I’ve written about the unique issues that I believe parents of Year 9s face in another blog entry. Those aged 14-15 years are going through a really interesting time called ‘middle adolescence’ and they’re going to push as many boundaries and rules as they can to try to get what they want. They’re often relentless in their efforts – begging and pleading, threatening, telling you that you’re a bad parent and that they hate you – and in normal circumstances you’re often able to stand your ground, but it’d appear that the summer break is where this age group can often find the crack in their parents’ resolve!
A great example of this is how many 14 and 15-year-olds manage to get permission from their parents to travel into the city they live and watch the NYE fireworks! Groups of unbelievably young people making their way into the centre of cities across the country, usually by public transport, and then wandering the streets (often drinking alcohol) – truly bizarre! What’s a parent thinking? I don’t know if any of them have actually been into a city on NYE but it’s certainly not the place for a group of young teens to travel unsupervised.
Last year I had a mother contact me to ask me what I thought about her 15-year-old daughter’s request to travel into Perth to watch the fireworks.
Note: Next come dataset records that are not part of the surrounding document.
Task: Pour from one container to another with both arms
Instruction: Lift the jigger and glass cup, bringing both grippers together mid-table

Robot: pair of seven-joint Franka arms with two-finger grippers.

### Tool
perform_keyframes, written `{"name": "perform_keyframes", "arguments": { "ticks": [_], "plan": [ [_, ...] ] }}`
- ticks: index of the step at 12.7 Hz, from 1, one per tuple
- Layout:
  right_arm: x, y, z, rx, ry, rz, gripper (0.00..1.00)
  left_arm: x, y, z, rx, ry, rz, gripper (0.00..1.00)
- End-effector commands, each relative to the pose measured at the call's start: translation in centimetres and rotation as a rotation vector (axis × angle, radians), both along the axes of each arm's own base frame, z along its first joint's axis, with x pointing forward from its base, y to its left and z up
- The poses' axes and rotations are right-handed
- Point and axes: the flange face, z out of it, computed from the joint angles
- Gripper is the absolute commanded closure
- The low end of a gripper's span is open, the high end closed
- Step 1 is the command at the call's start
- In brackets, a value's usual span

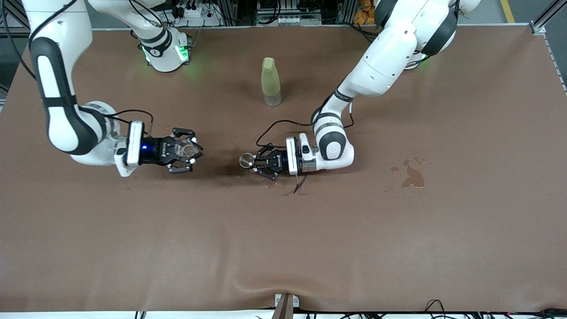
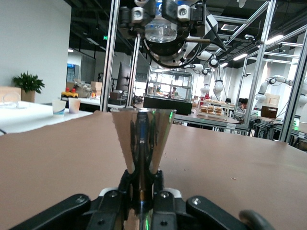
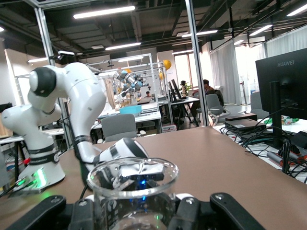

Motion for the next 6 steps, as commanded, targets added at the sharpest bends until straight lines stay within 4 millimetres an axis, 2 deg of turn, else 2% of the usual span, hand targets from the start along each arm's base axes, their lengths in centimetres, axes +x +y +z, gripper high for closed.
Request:
{"name": "perform_keyframes", "arguments": {
  "ticks": [1, 3, 5, 6],
  "plan": [
    [-1.5, 3.3, 0.3, 0.021, 0.034, -0.038, 1.0, 0.1, -0.4, -0.3, 0.008, -0.063, 0.021, 1.0],
    [-1.9, 5.6, 0.1, 0.022, 0.038, -0.052, 1.0, 0.2, 0.0, -0.6, 0.014, -0.069, 0.025, 1.0],
    [-2.3, 7.4, -0.1, 0.03, 0.047, -0.055, 1.0, 0.7, 0.2, 0.1, 0.013, -0.08, 0.027, 1.0],
    [-2.5, 7.9, -0.3, 0.027, 0.044, -0.057, 1.0, 0.7, 0.5, -0.5, 0.03, -0.082, 0.031, 1.0]
  ]
}}
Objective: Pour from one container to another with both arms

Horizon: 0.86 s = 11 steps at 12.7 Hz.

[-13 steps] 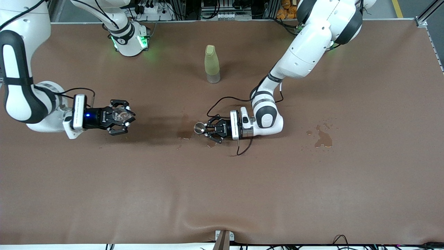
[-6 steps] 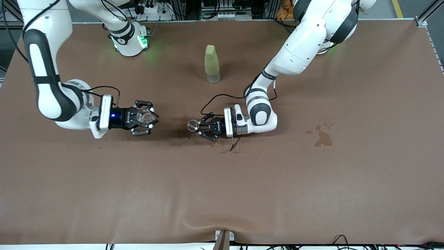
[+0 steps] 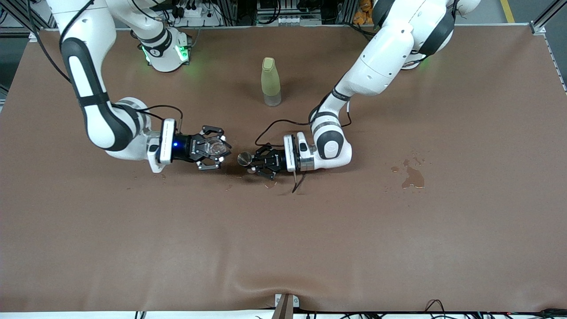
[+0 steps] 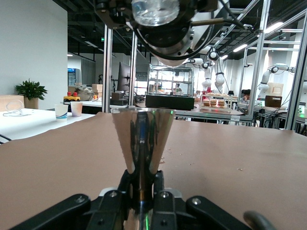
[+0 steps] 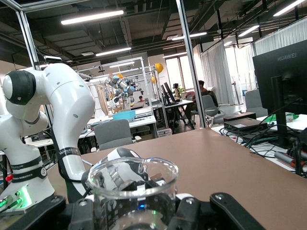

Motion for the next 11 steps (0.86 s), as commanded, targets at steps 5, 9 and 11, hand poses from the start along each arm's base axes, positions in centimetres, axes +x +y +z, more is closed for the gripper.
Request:
{"name": "perform_keyframes", "arguments": {
  "ticks": [5, 9, 11],
  "plan": [
    [-2.2, 4.2, -0.3, 0.015, -0.023, -0.056, 1.0, 0.9, 0.8, -0.1, 0.033, -0.044, 0.018, 1.0],
    [-3.0, 5.4, -1.6, 0.013, -0.03, -0.056, 1.0, 1.0, 1.2, -0.3, 0.039, -0.064, 0.022, 1.0],
    [-3.9, 5.5, -2.6, 0.01, -0.027, -0.061, 1.0, 1.1, 1.1, 0.0, 0.036, -0.064, 0.023, 1.0]
  ]
}}
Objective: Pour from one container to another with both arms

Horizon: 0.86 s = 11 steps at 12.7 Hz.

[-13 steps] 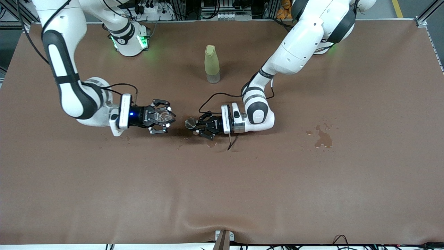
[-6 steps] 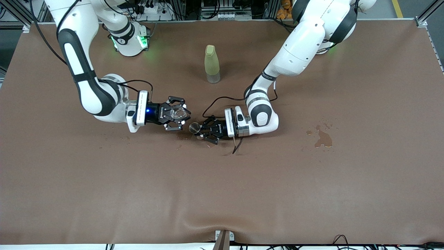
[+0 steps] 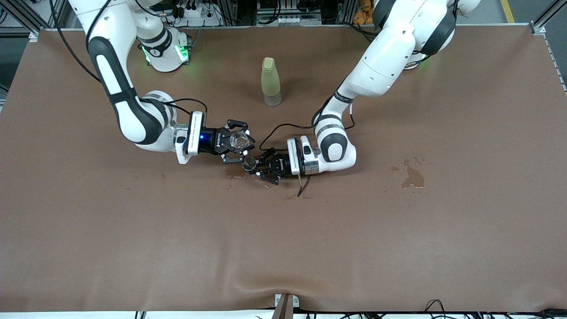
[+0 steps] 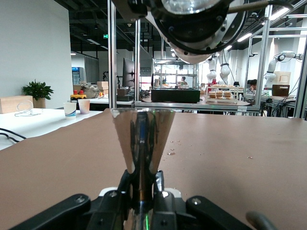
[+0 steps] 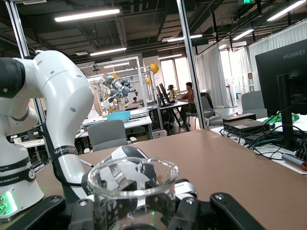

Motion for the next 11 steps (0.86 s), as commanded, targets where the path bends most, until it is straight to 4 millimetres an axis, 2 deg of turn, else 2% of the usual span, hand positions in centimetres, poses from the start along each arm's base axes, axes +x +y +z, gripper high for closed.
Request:
{"name": "perform_keyframes", "arguments": {
  "ticks": [1, 6, 11],
  "plan": [
    [-1.5, 0.1, -1.1, 0.007, -0.004, -0.026, 1.0, 0.1, -0.2, 0.4, 0.001, -0.021, 0.005, 1.0],
    [-3.7, 1.2, -2.7, 0.01, -0.015, -0.025, 1.0, 0.3, -0.2, 0.6, -0.005, -0.018, 0.014, 1.0],
    [-3.8, 1.2, -4.0, -0.009, 0.006, -0.05, 1.0, 0.4, -0.2, 0.7, -0.008, -0.017, 0.017, 1.0]
  ]
}}
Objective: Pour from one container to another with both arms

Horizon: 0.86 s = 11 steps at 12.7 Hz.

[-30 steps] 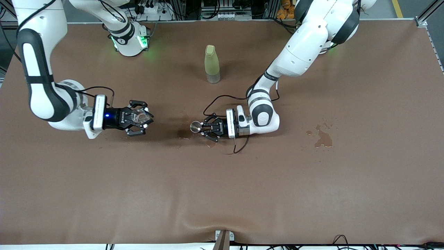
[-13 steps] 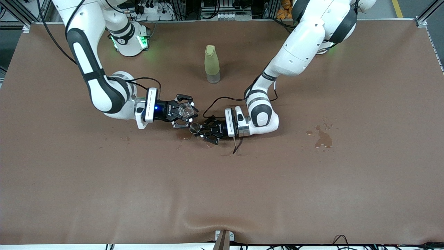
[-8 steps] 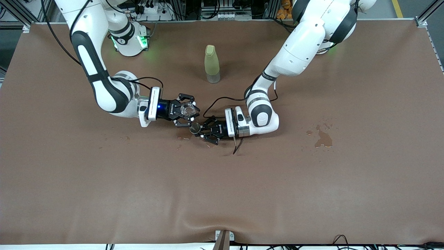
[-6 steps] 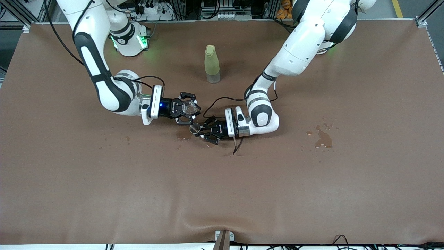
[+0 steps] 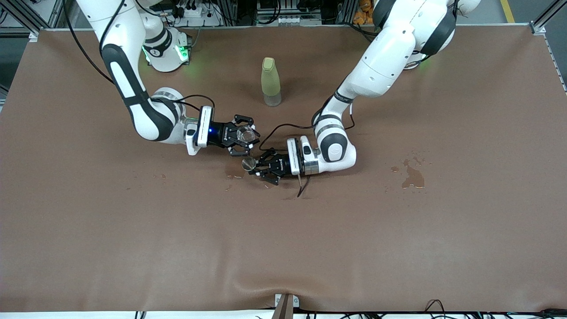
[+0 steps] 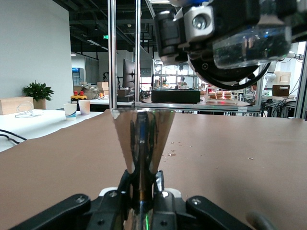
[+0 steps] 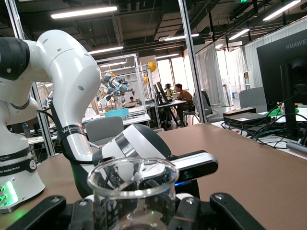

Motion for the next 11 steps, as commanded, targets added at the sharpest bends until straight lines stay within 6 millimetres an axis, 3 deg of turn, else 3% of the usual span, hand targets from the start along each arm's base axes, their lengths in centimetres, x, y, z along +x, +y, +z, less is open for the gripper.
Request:
{"name": "perform_keyframes", "arguments": {
  "ticks": [1, 7, 11],
  "plan": [
    [0.04, 0.04, -0.18, -0.008, 0.014, -0.052, 1.0, 0.22, -0.12, 0.49, -0.006, -0.013, 0.017, 1.0],
    [-0.24, 0.75, -0.15, 0.031, 0.28, -0.078, 1.0, 0.19, -0.29, 0.54, -0.011, -0.008, 0.019, 1.0],
    [-0.31, 0.91, 0.24, 0.05, 0.365, -0.074, 1.0, 0.22, -0.31, 0.66, -0.013, -0.006, 0.02, 1.0]
  ]
}}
She didn’t want her to go but she seemed to be the only parent who had a problem with it. Was she simply being overprotective, as one of the other mothers had suggested? All I did when she called me was to ask her whether she felt comfortable with her daughter taking part in such an activity and if she didn’t, why not? She was adamant that she didn’t and essentially her reason was ‘safety’ – she didn’t feel that it was a ‘safe’ thing for someone of her daughter’s age to do. I then asked her, if this is how she felt, why was she even considering it? The answer was simple – her daughter would not let up – the begging and pleading and the constant barrage of “you’re the only one who does that” was just too much. As she said to me – “At least when she’s at school I have some relief during the day, when she’s on holidays I can’t get away from it!”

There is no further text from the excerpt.